TASK DETAILS: All that is needed is every line of the listing below that has "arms".

RECORDED DATA:
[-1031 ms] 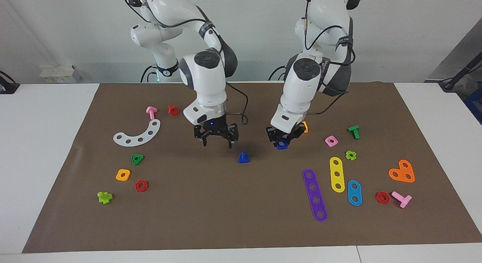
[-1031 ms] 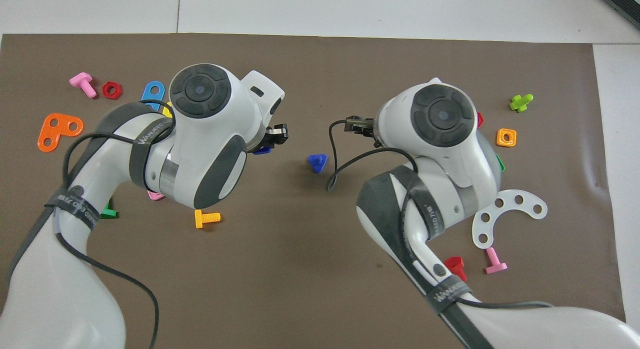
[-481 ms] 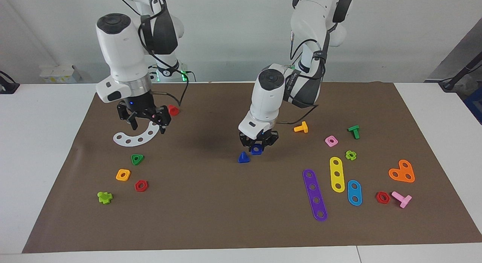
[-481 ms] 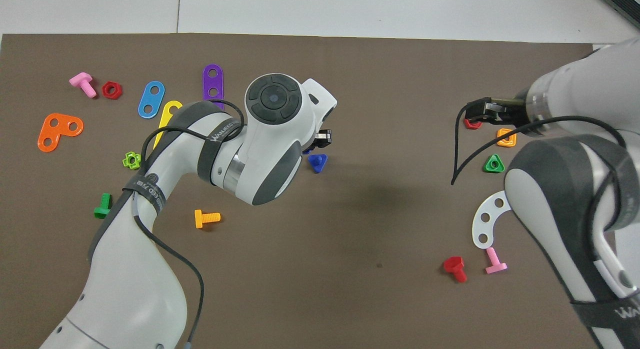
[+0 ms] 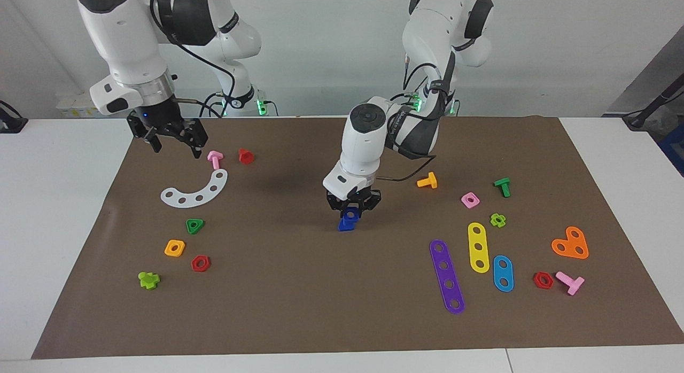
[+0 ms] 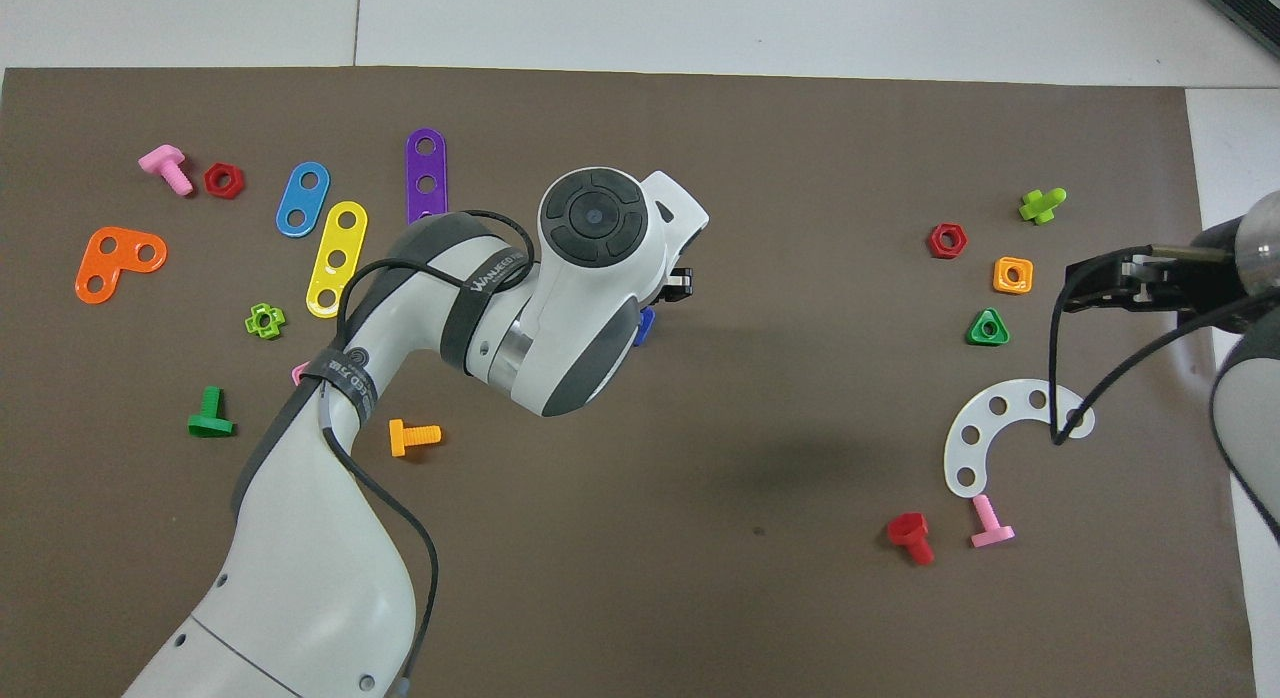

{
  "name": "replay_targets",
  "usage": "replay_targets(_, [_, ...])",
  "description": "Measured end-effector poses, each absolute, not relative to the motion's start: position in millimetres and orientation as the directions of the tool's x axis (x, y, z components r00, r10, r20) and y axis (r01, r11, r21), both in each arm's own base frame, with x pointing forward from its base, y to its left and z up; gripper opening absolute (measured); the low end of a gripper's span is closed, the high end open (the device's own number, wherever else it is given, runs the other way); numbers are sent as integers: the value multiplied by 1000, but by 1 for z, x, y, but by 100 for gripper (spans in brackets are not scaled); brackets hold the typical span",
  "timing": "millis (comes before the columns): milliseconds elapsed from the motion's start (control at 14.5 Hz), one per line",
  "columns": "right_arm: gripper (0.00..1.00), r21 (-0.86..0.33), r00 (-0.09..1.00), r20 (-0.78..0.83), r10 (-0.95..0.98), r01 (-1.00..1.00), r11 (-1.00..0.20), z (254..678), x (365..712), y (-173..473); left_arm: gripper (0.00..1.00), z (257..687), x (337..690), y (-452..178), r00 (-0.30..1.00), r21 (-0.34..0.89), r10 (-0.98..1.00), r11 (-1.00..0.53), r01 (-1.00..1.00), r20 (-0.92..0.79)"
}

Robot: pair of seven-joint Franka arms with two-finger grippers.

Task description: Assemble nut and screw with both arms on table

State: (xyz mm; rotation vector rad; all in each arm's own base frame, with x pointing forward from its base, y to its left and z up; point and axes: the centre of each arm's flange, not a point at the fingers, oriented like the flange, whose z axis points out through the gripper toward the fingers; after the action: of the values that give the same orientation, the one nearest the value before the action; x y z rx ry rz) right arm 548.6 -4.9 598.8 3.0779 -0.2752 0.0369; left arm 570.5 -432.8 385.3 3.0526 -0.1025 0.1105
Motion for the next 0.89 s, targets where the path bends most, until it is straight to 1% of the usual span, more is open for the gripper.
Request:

EXERCISE RESPONSE:
Robot: pair of seven-joint Franka arms with two-finger grippers.
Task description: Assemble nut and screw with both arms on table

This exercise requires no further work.